### Work request:
In the records, each line holding "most" must be reported.

☆ ☆ ☆ ☆ ☆ ☆ ☆

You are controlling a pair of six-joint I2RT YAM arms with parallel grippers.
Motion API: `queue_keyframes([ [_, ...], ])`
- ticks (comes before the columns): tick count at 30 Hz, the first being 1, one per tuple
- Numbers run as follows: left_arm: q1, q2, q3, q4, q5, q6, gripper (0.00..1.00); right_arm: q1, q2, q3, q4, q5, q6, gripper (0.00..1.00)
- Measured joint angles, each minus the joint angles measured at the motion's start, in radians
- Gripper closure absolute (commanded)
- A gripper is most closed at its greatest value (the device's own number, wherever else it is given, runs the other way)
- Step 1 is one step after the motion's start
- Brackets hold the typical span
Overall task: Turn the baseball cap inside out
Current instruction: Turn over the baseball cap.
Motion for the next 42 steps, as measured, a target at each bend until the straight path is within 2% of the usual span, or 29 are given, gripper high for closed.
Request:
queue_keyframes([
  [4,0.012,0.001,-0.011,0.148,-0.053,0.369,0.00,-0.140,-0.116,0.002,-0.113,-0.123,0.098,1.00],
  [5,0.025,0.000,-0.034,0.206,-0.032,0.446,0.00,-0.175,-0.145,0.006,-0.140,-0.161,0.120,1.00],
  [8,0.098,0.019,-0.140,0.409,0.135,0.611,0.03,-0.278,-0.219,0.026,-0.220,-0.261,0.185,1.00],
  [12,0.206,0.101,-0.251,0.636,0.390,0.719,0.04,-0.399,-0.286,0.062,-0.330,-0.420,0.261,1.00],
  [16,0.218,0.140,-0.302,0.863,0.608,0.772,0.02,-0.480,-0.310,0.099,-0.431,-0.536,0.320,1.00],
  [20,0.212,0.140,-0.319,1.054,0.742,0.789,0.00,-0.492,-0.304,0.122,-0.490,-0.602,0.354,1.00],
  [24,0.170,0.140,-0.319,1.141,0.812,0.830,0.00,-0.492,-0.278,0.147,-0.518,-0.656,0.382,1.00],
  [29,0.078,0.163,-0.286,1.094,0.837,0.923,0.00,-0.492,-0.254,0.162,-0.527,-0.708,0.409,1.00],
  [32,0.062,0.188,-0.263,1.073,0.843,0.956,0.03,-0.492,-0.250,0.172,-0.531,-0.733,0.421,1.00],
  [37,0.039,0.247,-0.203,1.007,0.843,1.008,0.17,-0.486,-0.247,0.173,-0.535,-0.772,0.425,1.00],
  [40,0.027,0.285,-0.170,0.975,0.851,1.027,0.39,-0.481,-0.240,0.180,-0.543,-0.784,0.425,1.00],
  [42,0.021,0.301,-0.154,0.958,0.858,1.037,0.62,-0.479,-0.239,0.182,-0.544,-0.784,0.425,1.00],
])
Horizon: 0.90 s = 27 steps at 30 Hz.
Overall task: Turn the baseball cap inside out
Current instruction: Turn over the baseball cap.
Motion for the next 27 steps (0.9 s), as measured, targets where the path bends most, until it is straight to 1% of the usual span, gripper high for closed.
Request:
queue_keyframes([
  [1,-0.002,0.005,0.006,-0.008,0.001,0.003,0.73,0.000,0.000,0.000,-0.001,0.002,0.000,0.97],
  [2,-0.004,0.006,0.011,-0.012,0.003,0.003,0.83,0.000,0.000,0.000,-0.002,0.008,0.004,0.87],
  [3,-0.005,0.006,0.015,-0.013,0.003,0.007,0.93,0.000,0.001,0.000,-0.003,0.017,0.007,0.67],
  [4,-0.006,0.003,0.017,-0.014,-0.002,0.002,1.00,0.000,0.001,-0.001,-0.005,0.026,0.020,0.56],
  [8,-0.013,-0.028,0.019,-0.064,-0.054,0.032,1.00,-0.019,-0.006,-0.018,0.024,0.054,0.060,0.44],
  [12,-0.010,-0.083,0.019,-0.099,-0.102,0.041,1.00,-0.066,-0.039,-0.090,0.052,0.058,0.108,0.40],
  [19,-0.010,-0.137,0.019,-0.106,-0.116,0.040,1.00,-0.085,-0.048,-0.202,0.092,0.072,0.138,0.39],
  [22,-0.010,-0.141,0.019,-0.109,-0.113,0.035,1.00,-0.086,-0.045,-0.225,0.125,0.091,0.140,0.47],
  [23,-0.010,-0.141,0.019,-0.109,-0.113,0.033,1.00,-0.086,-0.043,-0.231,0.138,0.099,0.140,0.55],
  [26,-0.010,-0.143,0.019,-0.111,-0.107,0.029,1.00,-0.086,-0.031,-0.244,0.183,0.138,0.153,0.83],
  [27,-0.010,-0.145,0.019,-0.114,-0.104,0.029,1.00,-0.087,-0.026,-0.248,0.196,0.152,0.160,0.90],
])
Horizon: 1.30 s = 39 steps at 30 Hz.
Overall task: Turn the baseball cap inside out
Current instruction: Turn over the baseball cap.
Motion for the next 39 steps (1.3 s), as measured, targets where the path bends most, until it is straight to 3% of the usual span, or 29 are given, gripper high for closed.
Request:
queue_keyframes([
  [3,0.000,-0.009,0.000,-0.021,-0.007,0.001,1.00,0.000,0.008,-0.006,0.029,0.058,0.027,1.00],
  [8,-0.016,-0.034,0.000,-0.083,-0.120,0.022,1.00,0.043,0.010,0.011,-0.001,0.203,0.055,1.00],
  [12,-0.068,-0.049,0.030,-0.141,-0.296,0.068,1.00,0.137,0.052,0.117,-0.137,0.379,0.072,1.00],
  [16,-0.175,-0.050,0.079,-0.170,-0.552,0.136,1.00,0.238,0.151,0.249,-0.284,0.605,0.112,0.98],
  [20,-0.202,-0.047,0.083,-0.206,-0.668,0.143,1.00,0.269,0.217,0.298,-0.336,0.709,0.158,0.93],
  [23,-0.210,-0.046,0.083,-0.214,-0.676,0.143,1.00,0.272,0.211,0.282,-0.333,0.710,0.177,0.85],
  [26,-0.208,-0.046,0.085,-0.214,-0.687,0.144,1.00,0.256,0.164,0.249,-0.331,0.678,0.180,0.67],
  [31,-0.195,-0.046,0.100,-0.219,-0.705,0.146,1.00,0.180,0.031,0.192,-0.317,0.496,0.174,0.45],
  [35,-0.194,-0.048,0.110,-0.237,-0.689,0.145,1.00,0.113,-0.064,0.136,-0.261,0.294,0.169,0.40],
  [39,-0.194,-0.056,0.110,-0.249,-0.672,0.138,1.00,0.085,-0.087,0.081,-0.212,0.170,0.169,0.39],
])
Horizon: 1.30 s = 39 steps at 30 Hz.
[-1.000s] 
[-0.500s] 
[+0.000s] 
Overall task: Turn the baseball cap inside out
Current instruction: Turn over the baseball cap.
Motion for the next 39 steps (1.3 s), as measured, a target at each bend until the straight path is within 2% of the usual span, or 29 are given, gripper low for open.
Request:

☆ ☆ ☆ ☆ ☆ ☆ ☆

### Task answer:
- A gripper is most closed at its greatest value (the device's own number, wherever else it is given, runs the other way)
Motion for the next 27 steps (0.9 s), as measured, targets where the path bends most, until it is straight to 1% of the usual span, gripper high for closed.
Motion for the next 39 steps (1.3 s), as measured, targets where the path bends most, until it is straight to 3% of the usual span, or 29 are given, gripper high for closed.

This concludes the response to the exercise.